#### INSTRUCTIONS FOR THE TASK
The task calls for an exact copy of the records, without any images.

#### INFORMATION
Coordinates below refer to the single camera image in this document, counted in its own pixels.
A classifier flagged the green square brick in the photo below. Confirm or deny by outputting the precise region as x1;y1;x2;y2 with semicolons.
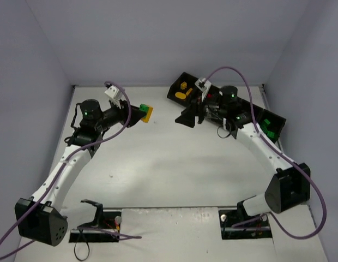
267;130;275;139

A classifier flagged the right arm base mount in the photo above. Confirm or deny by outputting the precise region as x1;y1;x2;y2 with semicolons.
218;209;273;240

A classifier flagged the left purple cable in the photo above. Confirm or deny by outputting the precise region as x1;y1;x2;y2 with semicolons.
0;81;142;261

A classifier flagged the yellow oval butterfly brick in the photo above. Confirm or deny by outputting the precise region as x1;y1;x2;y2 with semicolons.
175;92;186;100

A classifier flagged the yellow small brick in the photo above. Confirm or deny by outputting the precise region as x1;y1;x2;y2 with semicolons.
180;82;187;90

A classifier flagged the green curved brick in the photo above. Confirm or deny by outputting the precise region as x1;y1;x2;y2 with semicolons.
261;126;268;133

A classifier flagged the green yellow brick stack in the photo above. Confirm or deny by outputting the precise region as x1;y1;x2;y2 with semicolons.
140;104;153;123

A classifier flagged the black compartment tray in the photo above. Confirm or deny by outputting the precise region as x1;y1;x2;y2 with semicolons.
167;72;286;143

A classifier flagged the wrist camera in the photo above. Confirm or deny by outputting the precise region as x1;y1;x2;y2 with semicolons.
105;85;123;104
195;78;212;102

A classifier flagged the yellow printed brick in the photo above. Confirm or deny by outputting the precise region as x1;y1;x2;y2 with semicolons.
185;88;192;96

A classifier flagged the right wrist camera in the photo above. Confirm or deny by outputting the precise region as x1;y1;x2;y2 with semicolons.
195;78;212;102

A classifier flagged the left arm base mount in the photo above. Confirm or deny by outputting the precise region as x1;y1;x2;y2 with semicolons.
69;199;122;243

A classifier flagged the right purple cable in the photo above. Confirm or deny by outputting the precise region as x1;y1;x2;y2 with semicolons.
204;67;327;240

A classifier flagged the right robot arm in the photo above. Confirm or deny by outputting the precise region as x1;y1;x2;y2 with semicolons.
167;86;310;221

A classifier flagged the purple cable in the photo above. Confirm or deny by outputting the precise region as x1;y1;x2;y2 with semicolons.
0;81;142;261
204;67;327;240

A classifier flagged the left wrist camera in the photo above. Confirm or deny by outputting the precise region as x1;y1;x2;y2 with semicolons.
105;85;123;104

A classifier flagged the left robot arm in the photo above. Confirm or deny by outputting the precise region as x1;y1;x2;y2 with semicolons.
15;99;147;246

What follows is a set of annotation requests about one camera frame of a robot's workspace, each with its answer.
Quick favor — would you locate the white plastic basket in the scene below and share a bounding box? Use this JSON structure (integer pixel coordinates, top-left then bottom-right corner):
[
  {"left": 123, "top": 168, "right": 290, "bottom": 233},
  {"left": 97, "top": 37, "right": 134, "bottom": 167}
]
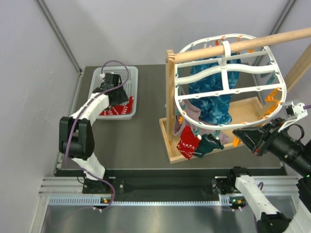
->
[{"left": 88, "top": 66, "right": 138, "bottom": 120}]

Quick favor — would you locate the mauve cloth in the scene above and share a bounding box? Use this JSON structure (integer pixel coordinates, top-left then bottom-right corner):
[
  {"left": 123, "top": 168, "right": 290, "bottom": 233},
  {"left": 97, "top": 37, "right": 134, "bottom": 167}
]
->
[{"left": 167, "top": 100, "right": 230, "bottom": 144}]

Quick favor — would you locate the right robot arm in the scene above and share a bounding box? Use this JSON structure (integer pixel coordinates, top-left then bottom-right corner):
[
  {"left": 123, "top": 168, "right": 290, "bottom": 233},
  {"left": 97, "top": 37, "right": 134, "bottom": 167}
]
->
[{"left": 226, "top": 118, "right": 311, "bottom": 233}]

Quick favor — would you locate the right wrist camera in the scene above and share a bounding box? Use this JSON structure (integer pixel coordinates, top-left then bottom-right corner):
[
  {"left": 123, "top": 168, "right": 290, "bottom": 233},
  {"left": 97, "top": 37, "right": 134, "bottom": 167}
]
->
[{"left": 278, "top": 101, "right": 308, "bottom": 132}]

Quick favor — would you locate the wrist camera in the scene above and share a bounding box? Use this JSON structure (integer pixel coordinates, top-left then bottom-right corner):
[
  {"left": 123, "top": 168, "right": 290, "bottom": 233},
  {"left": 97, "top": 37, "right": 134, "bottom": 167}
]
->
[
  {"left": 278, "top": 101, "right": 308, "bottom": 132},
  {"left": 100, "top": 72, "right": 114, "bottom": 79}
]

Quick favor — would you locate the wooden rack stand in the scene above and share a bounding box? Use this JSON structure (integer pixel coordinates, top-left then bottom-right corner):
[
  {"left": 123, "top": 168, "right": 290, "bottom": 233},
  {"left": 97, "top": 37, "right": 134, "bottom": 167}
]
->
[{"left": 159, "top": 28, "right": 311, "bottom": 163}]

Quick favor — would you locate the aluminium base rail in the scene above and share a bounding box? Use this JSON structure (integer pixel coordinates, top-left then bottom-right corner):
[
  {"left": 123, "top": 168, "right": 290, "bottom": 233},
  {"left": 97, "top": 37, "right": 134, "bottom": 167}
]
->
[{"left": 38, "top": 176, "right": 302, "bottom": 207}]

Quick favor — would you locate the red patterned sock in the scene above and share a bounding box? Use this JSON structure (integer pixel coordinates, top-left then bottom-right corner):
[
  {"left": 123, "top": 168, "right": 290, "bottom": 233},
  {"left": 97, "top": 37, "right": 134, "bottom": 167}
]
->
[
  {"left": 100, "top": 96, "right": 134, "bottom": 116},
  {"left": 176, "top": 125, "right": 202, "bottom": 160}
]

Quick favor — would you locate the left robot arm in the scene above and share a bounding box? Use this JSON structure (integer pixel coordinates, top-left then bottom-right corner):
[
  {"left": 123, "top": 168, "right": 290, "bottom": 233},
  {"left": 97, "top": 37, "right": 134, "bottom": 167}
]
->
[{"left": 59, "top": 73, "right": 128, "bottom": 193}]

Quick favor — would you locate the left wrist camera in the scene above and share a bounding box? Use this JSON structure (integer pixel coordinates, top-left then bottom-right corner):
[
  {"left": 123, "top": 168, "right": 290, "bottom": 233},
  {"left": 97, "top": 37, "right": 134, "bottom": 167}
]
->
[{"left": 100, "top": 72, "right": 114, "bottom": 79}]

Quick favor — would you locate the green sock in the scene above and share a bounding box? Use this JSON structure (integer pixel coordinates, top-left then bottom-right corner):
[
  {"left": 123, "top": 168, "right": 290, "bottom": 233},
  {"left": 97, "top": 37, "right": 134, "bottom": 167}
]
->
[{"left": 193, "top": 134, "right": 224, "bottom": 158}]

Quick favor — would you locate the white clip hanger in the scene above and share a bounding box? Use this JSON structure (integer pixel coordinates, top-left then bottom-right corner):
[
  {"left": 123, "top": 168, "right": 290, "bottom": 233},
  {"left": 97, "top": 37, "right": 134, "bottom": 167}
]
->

#### TASK ANSWER
Coordinates below refer to the single camera image in this document, counted in its own pixels.
A classifier flagged the green square brick in the photo below. Confirm or deny by outputting the precise region as x1;y1;x2;y2 with semicolons.
267;130;275;139

A classifier flagged the right arm base mount in the photo above. Confirm or deny by outputting the precise region as x1;y1;x2;y2 with semicolons.
218;209;273;240

A classifier flagged the left purple cable in the photo above. Confirm or deny by outputting the precise region as x1;y1;x2;y2 with semicolons.
0;81;142;261

A classifier flagged the yellow oval butterfly brick in the photo above. Confirm or deny by outputting the precise region as x1;y1;x2;y2 with semicolons.
175;92;186;100

A classifier flagged the yellow small brick in the photo above. Confirm or deny by outputting the precise region as x1;y1;x2;y2 with semicolons.
180;82;187;90

A classifier flagged the green curved brick in the photo above. Confirm or deny by outputting the precise region as x1;y1;x2;y2 with semicolons.
261;126;268;133

A classifier flagged the green yellow brick stack in the photo above. Confirm or deny by outputting the precise region as x1;y1;x2;y2 with semicolons.
140;104;153;123

A classifier flagged the black compartment tray in the photo above. Confirm or deny by outputting the precise region as x1;y1;x2;y2 with semicolons.
167;72;286;143

A classifier flagged the wrist camera in the photo above. Confirm or deny by outputting the precise region as x1;y1;x2;y2 with semicolons.
105;85;123;104
195;78;212;102

A classifier flagged the yellow printed brick in the photo above. Confirm or deny by outputting the precise region as x1;y1;x2;y2 with semicolons.
185;88;192;96

A classifier flagged the right wrist camera in the photo above. Confirm or deny by outputting the precise region as x1;y1;x2;y2 with semicolons.
195;78;212;102

A classifier flagged the left arm base mount in the photo above. Confirm or deny by outputting the precise region as x1;y1;x2;y2 with semicolons.
69;199;122;243

A classifier flagged the right purple cable in the photo above. Confirm or deny by outputting the precise region as x1;y1;x2;y2 with semicolons.
204;67;327;240

A classifier flagged the right robot arm in the photo above. Confirm or deny by outputting the precise region as x1;y1;x2;y2 with semicolons.
167;86;310;221

A classifier flagged the purple cable in the photo above. Confirm or deny by outputting the precise region as x1;y1;x2;y2 with semicolons.
0;81;142;261
204;67;327;240

A classifier flagged the left wrist camera in the photo above. Confirm or deny by outputting the precise region as x1;y1;x2;y2 with semicolons.
105;85;123;104

A classifier flagged the left robot arm in the photo above. Confirm or deny by outputting the precise region as x1;y1;x2;y2 with semicolons.
15;99;147;246

What follows is a set of annotation requests about one camera frame of a robot's workspace, each with its answer.
Quick favor — would you locate the white plastic basket in the scene below and share a bounding box? Use this JSON structure (integer pixel coordinates, top-left then bottom-right corner):
[
  {"left": 123, "top": 168, "right": 290, "bottom": 233},
  {"left": 97, "top": 37, "right": 134, "bottom": 167}
]
->
[{"left": 88, "top": 66, "right": 138, "bottom": 120}]

Quick favor — would you locate the mauve cloth in the scene above and share a bounding box? Use this JSON structure (integer pixel coordinates, top-left then bottom-right corner):
[
  {"left": 123, "top": 168, "right": 290, "bottom": 233},
  {"left": 97, "top": 37, "right": 134, "bottom": 167}
]
->
[{"left": 167, "top": 100, "right": 230, "bottom": 144}]

Quick favor — would you locate the right robot arm in the scene above and share a bounding box? Use this JSON structure (integer pixel coordinates, top-left then bottom-right corner):
[
  {"left": 123, "top": 168, "right": 290, "bottom": 233},
  {"left": 97, "top": 37, "right": 134, "bottom": 167}
]
->
[{"left": 226, "top": 118, "right": 311, "bottom": 233}]

Quick favor — would you locate the right wrist camera in the scene above and share a bounding box? Use this JSON structure (integer pixel coordinates, top-left then bottom-right corner):
[
  {"left": 123, "top": 168, "right": 290, "bottom": 233},
  {"left": 97, "top": 37, "right": 134, "bottom": 167}
]
->
[{"left": 278, "top": 101, "right": 308, "bottom": 132}]

Quick favor — would you locate the wrist camera in the scene above and share a bounding box? Use this JSON structure (integer pixel coordinates, top-left then bottom-right corner):
[
  {"left": 123, "top": 168, "right": 290, "bottom": 233},
  {"left": 97, "top": 37, "right": 134, "bottom": 167}
]
->
[
  {"left": 278, "top": 101, "right": 308, "bottom": 132},
  {"left": 100, "top": 72, "right": 114, "bottom": 79}
]

Quick favor — would you locate the wooden rack stand in the scene above and share a bounding box? Use this JSON structure (integer pixel coordinates, top-left then bottom-right corner):
[
  {"left": 123, "top": 168, "right": 290, "bottom": 233},
  {"left": 97, "top": 37, "right": 134, "bottom": 167}
]
->
[{"left": 159, "top": 28, "right": 311, "bottom": 163}]

Quick favor — would you locate the aluminium base rail in the scene above and share a bounding box? Use this JSON structure (integer pixel coordinates, top-left then bottom-right corner):
[
  {"left": 123, "top": 168, "right": 290, "bottom": 233},
  {"left": 97, "top": 37, "right": 134, "bottom": 167}
]
->
[{"left": 38, "top": 176, "right": 302, "bottom": 207}]

Quick favor — would you locate the red patterned sock in the scene above and share a bounding box? Use this JSON structure (integer pixel coordinates, top-left then bottom-right corner):
[
  {"left": 123, "top": 168, "right": 290, "bottom": 233},
  {"left": 97, "top": 37, "right": 134, "bottom": 167}
]
->
[
  {"left": 100, "top": 96, "right": 134, "bottom": 116},
  {"left": 176, "top": 125, "right": 202, "bottom": 160}
]

Quick favor — would you locate the left robot arm in the scene above and share a bounding box? Use this JSON structure (integer pixel coordinates, top-left then bottom-right corner):
[
  {"left": 123, "top": 168, "right": 290, "bottom": 233},
  {"left": 97, "top": 37, "right": 134, "bottom": 167}
]
->
[{"left": 59, "top": 73, "right": 128, "bottom": 193}]

Quick favor — would you locate the left wrist camera in the scene above and share a bounding box? Use this JSON structure (integer pixel coordinates, top-left then bottom-right corner):
[
  {"left": 123, "top": 168, "right": 290, "bottom": 233},
  {"left": 97, "top": 37, "right": 134, "bottom": 167}
]
->
[{"left": 100, "top": 72, "right": 114, "bottom": 79}]

Quick favor — would you locate the green sock in the scene above and share a bounding box? Use this JSON structure (integer pixel coordinates, top-left then bottom-right corner):
[
  {"left": 123, "top": 168, "right": 290, "bottom": 233},
  {"left": 97, "top": 37, "right": 134, "bottom": 167}
]
->
[{"left": 193, "top": 134, "right": 224, "bottom": 158}]

Quick favor — would you locate the white clip hanger in the scene above and share a bounding box? Use this JSON structure (integer pixel coordinates, top-left then bottom-right corner):
[
  {"left": 123, "top": 168, "right": 290, "bottom": 233},
  {"left": 97, "top": 37, "right": 134, "bottom": 167}
]
->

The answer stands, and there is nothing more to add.